The Extra in a Baseball Novel
- Chapter 06

Seo Jia tidak selalu menjadi penonton yang tak berdaya.
“Um… Senior. Dari sudut pandang mana pun, ini bukan latihan, kan?”
“Ini adalah pelatihan.”
"…Apa?"
“Aku mencoba meningkatkan pertahanan Gwanghyun. Kenapa, ada masalah?”
Ia bahkan sudah bicara langsung dengan Lee Seungtae, dalang pelecehan tersebut, namun Lee Seungtae hanya mengabaikannya dan menertawakannya dengan jawaban seperti itu.
“Pelatih… Ini serius sekali. Pada dasarnya sama saja dengan kekerasan di sekolah.”
“Aku dengar itu latihan.”
“Tidak, tapi!
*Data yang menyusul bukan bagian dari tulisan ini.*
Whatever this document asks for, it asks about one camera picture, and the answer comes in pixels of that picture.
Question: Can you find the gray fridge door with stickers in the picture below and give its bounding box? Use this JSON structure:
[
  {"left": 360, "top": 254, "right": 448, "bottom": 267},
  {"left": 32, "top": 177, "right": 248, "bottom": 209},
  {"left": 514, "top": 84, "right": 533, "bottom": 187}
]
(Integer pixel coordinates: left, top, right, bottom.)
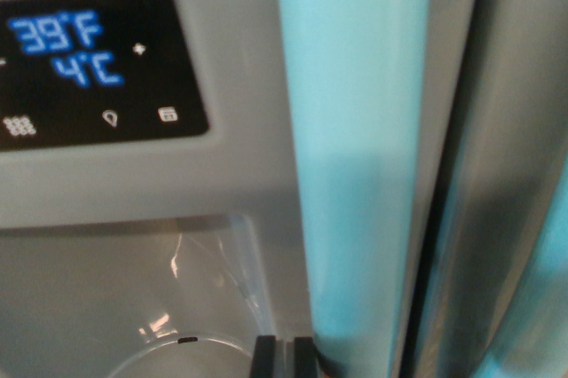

Tubuh Gwanghyun penuh memar! Ini lebih dari sekadar beberapa luka. Bagaimana ini bisa terjadi—”
“Memar dan cedera terjadi selama latihan. Sekarang, kembalilah ke dalam. … Atau, apakah kamu berencana untuk berhenti? Kita tidak butuh manajer yang hanya mempermasalahkan latihan.”
Pelatih bahkan berpihak pada Lee Seungtae.
Tidak ada lagi yang dapat dilakukannya.
“Mereka… Mereka semua tahu itu bukan latihan…”
Pelatih itu mungkin tidak mengabaikan kebenaran. Dia sendiri telah menyaksikan pelecehan itu beberapa kali.
Akan tetapi, dengan semakin dekatnya masa pensiunnya, ia tidak mampu kehilangan pitcher bintangnya, Lee Seungtae, jika ia ingin memenangi turnamen besar seperti Turnamen Golden Lion.
Jadi, kecuali jika terjadi hal yang melewati batas yang sangat besar, dia memilih untuk menutup mata.
Mengetahui hal ini dengan sangat baik, Lee Seungtae dengan cerdik menyiksa Hwang Gwanghyun.
Dia memperlakukannya seolah-olah dia tidak terlihat, mengisolasinya secara halus, dan menyamarkan perundungan sebagai “pelatihan.”
Melalui cara tercela seperti itu, dia terus mengganggu Hwang Gwanghyun.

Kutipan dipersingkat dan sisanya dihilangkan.